BIND 10 #2252: Implement counters into Xfrin (1/3)

Fri Apr 5 04:46:05 UTC 2013

#2252: Implement counters into Xfrin (1/3)
-------------------------------------+-------------------------------------
            Reporter:  naokikambe    |                        Owner:
                Type:  enhancement   |  jinmei
            Priority:  medium        |                       Status:
           Component:  xfrin         |  reviewing
            Keywords:                |                    Milestone:
           Sensitive:  0             |  Sprint-20130423
         Sub-Project:  DNS           |                   Resolution:
Estimated Difficulty:  5             |                 CVSS Scoring:
         Total Hours:  0             |              Defect Severity:  N/A
                                     |  Feature Depending on Ticket:
                                     |          Add Hours to Ticket:  0
                                     |                    Internal?:  0
-------------------------------------+-------------------------------------
Changes (by naokikambe):

 * owner:  naokikambe => jinmei

Comment:

 Hello, sorry for my late response.

 Replying to [comment:17 jinmei]:
 > Replying to [comment:16 naokikambe]:
 >
 > > > It's more about design matter so the harm may not be so obvious or
 > > > even a subjective matter.  I'm okay with excluding it for this
 ticket,
 > > > but I'd argue this should be at least discussed (and if we agree)
 > > > resolved before using the current design further.  So I'd suggest
 > > > creating a ticket to discuss and fix it, and do it before the
 > > > subsequent counter tickets for xfrin or others.
 > >
 > > I'm okay with redesigning if the current library has some problem.

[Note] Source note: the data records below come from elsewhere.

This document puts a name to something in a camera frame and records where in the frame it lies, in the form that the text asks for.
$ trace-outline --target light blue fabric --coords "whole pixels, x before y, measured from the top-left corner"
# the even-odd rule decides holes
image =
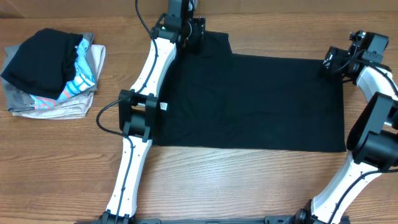
[[[77,94],[95,85],[93,72],[91,72],[91,69],[86,61],[86,51],[88,50],[89,46],[90,43],[88,40],[83,38],[76,50],[78,56],[75,60],[75,79],[67,82],[65,89],[62,91],[57,100],[30,95],[30,97],[32,97],[32,99],[35,101],[35,109],[40,110],[53,108],[55,105],[66,101],[67,99],[76,96]]]

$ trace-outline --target tabletop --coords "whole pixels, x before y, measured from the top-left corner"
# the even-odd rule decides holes
[[[157,16],[144,17],[152,27]],[[137,17],[0,19],[0,48],[20,44],[45,27],[93,32],[107,56],[86,118],[51,121],[13,117],[0,87],[0,223],[61,224],[96,220],[119,169],[122,139],[100,130],[98,111],[128,89],[146,61],[150,39]],[[329,46],[347,49],[350,32],[390,37],[383,64],[398,71],[398,13],[227,14],[206,17],[206,29],[226,32],[234,53],[324,59]],[[5,52],[0,51],[0,61]],[[366,106],[344,84],[345,134]],[[101,117],[118,130],[118,109]],[[292,215],[318,195],[346,153],[153,146],[138,193],[137,218],[183,220]],[[347,209],[352,223],[396,223],[398,175],[371,182]]]

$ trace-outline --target pile of clothes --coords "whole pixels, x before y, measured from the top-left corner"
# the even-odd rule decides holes
[[[92,33],[43,29],[6,47],[1,83],[7,110],[28,118],[84,118],[106,55],[93,41]]]

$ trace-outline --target black cloth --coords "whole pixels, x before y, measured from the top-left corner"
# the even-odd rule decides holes
[[[57,99],[75,78],[81,34],[44,29],[27,39],[2,73],[3,79],[32,95]]]
[[[227,34],[205,40],[167,72],[155,144],[346,150],[342,82],[320,75],[321,60],[232,54]]]

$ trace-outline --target garment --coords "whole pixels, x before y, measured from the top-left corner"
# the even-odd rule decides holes
[[[207,32],[203,52],[182,52],[160,92],[154,144],[345,151],[343,85],[321,60],[232,54]]]
[[[21,44],[1,76],[28,94],[57,99],[66,82],[75,77],[75,47],[82,38],[81,34],[40,30]]]
[[[36,110],[46,110],[53,108],[55,105],[70,99],[73,96],[91,88],[95,84],[95,78],[86,61],[86,51],[90,43],[88,40],[81,40],[77,47],[77,58],[75,60],[75,79],[68,81],[61,95],[57,100],[45,98],[41,96],[30,95],[35,101],[34,107]]]
[[[85,32],[82,33],[83,38],[88,40],[90,43],[90,48],[91,45],[94,41],[94,34]],[[16,52],[18,51],[20,45],[15,45],[11,47],[6,47],[6,58],[4,59],[3,66],[1,73],[4,71],[4,69],[7,67],[11,59],[15,56]],[[90,67],[91,72],[93,75],[96,77],[95,73],[95,64],[94,64],[94,58],[93,54],[91,53],[90,50],[87,51],[86,54],[86,61]],[[6,96],[6,108],[8,111],[12,112],[18,112],[18,111],[27,111],[27,110],[34,110],[34,104],[35,101],[30,97],[29,94],[21,91],[20,89],[16,88],[15,86],[11,85],[9,82],[7,82],[5,79],[1,78],[1,83],[3,86],[4,90],[4,95]],[[96,85],[94,87],[90,88],[89,90],[96,90]]]
[[[99,79],[106,56],[106,48],[103,45],[93,44],[90,49],[93,55],[96,80]],[[78,119],[84,118],[93,103],[94,91],[85,91],[68,101],[56,105],[47,110],[31,110],[12,113],[14,116],[23,116],[37,119]]]

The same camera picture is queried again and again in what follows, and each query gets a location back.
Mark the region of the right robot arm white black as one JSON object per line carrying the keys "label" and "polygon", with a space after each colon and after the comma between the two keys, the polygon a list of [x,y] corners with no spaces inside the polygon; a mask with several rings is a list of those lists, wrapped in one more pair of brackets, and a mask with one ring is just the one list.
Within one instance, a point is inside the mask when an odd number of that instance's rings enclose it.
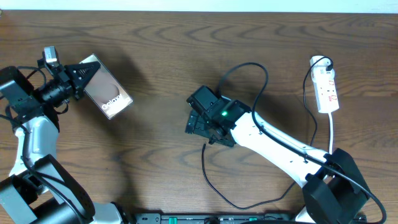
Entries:
{"label": "right robot arm white black", "polygon": [[192,107],[186,133],[210,144],[246,147],[273,163],[303,192],[305,206],[297,222],[354,223],[369,200],[354,159],[344,150],[331,154],[306,145],[264,121],[239,100],[216,95],[201,86],[187,98]]}

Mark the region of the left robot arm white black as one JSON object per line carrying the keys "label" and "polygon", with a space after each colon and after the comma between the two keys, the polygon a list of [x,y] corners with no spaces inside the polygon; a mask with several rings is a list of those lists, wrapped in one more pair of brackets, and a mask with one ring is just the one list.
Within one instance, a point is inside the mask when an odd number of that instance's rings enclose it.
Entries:
{"label": "left robot arm white black", "polygon": [[53,78],[34,88],[21,67],[1,70],[1,94],[9,102],[3,119],[18,138],[16,163],[1,181],[1,205],[15,223],[133,223],[114,202],[94,203],[56,160],[59,135],[56,109],[79,100],[100,63],[60,65],[39,60]]}

But
 what ticket should I create? What contents should I write in the ticket?
 Sorry, I couldn't understand well about problems. Could you create it
 yourself?
 >
 > I've created one: #2883.  We might also discuss it in the next team
 > call.

 Thank you for creating. Yes, I'd like to understand well what problem is
 and how we should improve it somewhere. I think it might be appropriate
 for a topic of the face-to-face meeting to discuss.

 >
 > > > '''b10-xfrin.xml'''
 > > >
 > > > - about latest_*xfr_duration: I missed the currently ongoing one
 > > >   doesn't show up in the statistics.  In that case
 > > >   "last_*xfr_duration" would be better than latest.
 >
 > Note: I had agreed last_*xfr_duration would be better, but they are
 > not changed.

 Sorry, I missed to read it before. I've revised. Please see this.
 {{{
 678965b [2252] change to better names; s/lastest/last/i
 }}}

 >
 > > > > > - as for time_to_ixfr, what if there's never been an xfr for the
 zone?
 > > > > It shows still the default value, 0.0.
 > > >
 > > > It seems to be suboptimal in that using a magic number (especially
 in
 > > > the valid range - 0.0 should still be possible if everything is done
 > > > super quickly) to present a kind of "None" is always a source of
 > > > trouble.  I'd consider something that can explicitly mean "no
 > > > completed xfrs".  And, especially if we use a magic value, document
 it
 > > > somewhere.
 > >
 > > I updated descriptions about the default value `0.0`. Could you see
 the following commit?
 > > {{{
 > > 26a9ee9 [2252] update descriptions of latest_ixfr_duration and
 latest_axfr_duration about their default values
 > > }}}
 >
 > In that case this description isn't accurate.  It should be something
 > like:
 >
 > {{{
 >                     <listitem><simpara>
 >                       Duration of the latest IXFR in seconds. 0.0 means
 it was
 >                       shorter than 0.05 seconds or there was no
 >                       successful IXFR.
 >                     </simpara></listitem>
 > }}}
 >
 > and, as this description suggests, it's generally a bad idea to
 > overload a specific value that way; such ambiguity will eventually
 > bite us(ers).  Better approach is to actually revise the code to
 > eliminate the ambiguity.  Do you still think the overloading is the
 > way to go?

 I believe the timer has microsecond accuracy on the most platforms. So I
 think it is not 0.05 but 0.000001. I've update description at the
 following commit according to this.
 {{{
 ff8d95f [2252] update descriptions
 }}}
 However I don't think this could be so confusing for users. Because I
 think users could see whether a real XFR is started from other counters
 like axfrreqv4 or ixfrreqv4.
 >
 > > > > > '''xfrin.py.in'''
 > > > > >
 > > > > > - get_ipver_str: I suggest making it "protected" by renaming
 > > > By "clarify" I meant update the docstring too.
 > >
 > > I updated the docstring. Could you see this?
 > > {{{
 > > ad8e7ea [2252] update docstring of _get_ipver_str() about accessing
 > > }}}
 >
 > I further clarified it can also be used in tests.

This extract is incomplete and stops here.